### [WHAT YOU SHOULD DO]
Could you repeat the data word for word while skipping the pictures?

Top of STORED DATA

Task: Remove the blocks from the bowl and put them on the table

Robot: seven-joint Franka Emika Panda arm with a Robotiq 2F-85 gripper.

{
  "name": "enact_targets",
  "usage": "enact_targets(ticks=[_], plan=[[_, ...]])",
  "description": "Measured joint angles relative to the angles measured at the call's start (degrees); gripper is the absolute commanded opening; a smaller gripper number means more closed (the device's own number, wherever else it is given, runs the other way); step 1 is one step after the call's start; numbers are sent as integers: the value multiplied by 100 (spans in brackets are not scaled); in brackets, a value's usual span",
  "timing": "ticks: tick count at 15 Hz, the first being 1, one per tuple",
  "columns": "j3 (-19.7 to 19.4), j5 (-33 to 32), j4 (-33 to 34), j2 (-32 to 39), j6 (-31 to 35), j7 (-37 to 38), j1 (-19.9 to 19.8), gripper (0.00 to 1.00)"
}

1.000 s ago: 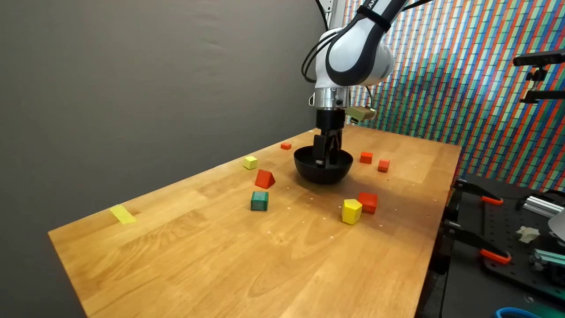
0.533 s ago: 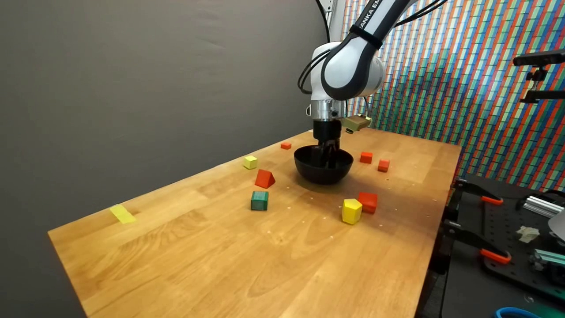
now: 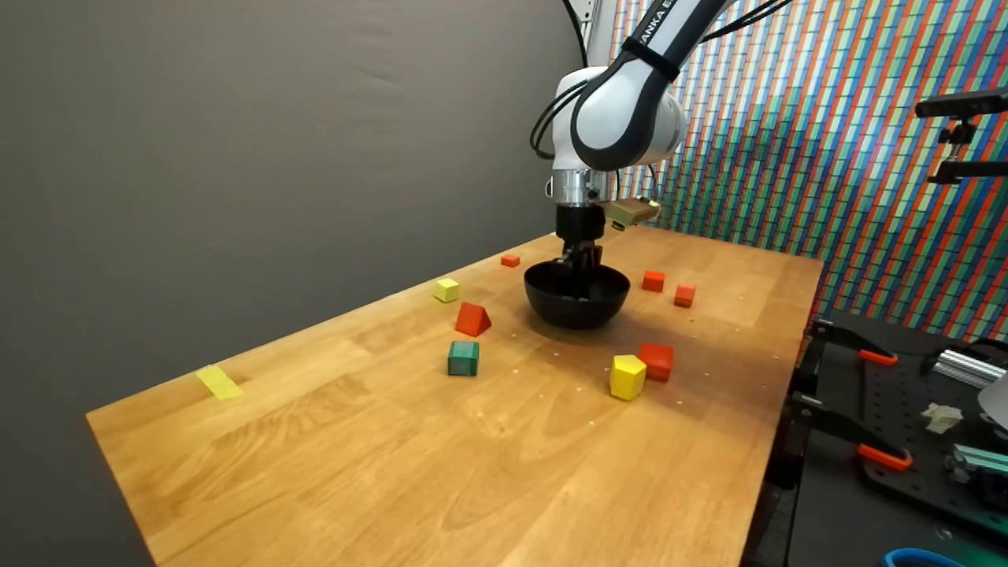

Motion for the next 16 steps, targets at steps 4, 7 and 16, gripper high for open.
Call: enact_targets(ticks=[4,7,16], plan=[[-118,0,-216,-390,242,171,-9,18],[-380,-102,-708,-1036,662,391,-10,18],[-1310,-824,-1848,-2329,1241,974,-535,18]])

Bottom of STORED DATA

### [RESPONSE TO THE TASK]
Task: Remove the blocks from the bowl and put them on the table

Robot: seven-joint Franka Emika Panda arm with a Robotiq 2F-85 gripper.

{
  "name": "enact_targets",
  "usage": "enact_targets(ticks=[_], plan=[[_, ...]])",
  "description": "Measured joint angles relative to the angles measured at the call's start (degrees); gripper is the absolute commanded opening; a smaller gripper number means more closed (the device's own number, wherever else it is given, runs the other way); step 1 is one step after the call's start; numbers are sent as integers: the value multiplied by 100 (spans in brackets are not scaled); in brackets, a value's usual span",
  "timing": "ticks: tick count at 15 Hz, the first being 1, one per tuple",
  "columns": "j3 (-19.7 to 19.4), j5 (-33 to 32), j4 (-33 to 34), j2 (-32 to 39), j6 (-31 to 35), j7 (-37 to 38), j1 (-19.9 to 19.8), gripper (0.00 to 1.00)"
}

1.000 s ago: 
0.533 s ago: 
now: 

Motion for the next 16 steps, targets at steps 4, 7 and 16, gripper high for open.
Call: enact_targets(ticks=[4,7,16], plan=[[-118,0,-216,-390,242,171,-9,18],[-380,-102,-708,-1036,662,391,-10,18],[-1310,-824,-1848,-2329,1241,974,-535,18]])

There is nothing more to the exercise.